Assignment: Reprint the listing. Every line must match the original exactly.

Input data:
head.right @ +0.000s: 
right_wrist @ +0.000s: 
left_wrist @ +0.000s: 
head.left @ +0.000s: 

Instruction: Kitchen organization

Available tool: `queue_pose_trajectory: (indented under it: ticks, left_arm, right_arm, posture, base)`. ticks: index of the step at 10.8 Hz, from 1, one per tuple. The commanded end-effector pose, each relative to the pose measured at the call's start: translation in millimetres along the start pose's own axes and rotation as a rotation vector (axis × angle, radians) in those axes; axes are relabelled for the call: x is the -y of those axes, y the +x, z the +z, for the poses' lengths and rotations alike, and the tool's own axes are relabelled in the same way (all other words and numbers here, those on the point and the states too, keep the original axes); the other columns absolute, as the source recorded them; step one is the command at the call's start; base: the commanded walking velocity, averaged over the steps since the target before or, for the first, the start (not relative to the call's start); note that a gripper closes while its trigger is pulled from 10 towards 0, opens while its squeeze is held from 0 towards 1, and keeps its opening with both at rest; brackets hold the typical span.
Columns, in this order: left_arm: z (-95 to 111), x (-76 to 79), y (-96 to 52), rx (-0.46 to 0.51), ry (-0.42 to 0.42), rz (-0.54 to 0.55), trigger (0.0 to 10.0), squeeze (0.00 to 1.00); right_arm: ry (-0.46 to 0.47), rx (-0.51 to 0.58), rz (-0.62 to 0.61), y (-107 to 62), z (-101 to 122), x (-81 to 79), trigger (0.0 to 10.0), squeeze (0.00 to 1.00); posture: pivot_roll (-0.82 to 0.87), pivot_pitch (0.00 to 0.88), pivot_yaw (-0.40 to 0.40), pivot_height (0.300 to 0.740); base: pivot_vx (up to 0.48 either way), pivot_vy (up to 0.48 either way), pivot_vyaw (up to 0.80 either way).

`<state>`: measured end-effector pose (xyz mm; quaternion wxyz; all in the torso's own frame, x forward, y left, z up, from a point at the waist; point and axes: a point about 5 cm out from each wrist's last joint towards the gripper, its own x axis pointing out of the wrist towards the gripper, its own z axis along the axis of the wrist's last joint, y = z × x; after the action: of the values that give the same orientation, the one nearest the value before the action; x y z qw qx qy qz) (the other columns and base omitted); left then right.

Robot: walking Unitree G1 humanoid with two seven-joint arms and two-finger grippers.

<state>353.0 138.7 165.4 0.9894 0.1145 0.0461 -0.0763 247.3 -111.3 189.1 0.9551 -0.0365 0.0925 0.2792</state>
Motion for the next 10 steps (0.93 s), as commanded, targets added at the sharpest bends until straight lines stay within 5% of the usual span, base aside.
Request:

Solution to this task:
head.right @ +0.000s: 
right_wrist @ +0.000s: 
left_wrist @ +0.000s: 
head.left @ +0.000s: 

Instruction: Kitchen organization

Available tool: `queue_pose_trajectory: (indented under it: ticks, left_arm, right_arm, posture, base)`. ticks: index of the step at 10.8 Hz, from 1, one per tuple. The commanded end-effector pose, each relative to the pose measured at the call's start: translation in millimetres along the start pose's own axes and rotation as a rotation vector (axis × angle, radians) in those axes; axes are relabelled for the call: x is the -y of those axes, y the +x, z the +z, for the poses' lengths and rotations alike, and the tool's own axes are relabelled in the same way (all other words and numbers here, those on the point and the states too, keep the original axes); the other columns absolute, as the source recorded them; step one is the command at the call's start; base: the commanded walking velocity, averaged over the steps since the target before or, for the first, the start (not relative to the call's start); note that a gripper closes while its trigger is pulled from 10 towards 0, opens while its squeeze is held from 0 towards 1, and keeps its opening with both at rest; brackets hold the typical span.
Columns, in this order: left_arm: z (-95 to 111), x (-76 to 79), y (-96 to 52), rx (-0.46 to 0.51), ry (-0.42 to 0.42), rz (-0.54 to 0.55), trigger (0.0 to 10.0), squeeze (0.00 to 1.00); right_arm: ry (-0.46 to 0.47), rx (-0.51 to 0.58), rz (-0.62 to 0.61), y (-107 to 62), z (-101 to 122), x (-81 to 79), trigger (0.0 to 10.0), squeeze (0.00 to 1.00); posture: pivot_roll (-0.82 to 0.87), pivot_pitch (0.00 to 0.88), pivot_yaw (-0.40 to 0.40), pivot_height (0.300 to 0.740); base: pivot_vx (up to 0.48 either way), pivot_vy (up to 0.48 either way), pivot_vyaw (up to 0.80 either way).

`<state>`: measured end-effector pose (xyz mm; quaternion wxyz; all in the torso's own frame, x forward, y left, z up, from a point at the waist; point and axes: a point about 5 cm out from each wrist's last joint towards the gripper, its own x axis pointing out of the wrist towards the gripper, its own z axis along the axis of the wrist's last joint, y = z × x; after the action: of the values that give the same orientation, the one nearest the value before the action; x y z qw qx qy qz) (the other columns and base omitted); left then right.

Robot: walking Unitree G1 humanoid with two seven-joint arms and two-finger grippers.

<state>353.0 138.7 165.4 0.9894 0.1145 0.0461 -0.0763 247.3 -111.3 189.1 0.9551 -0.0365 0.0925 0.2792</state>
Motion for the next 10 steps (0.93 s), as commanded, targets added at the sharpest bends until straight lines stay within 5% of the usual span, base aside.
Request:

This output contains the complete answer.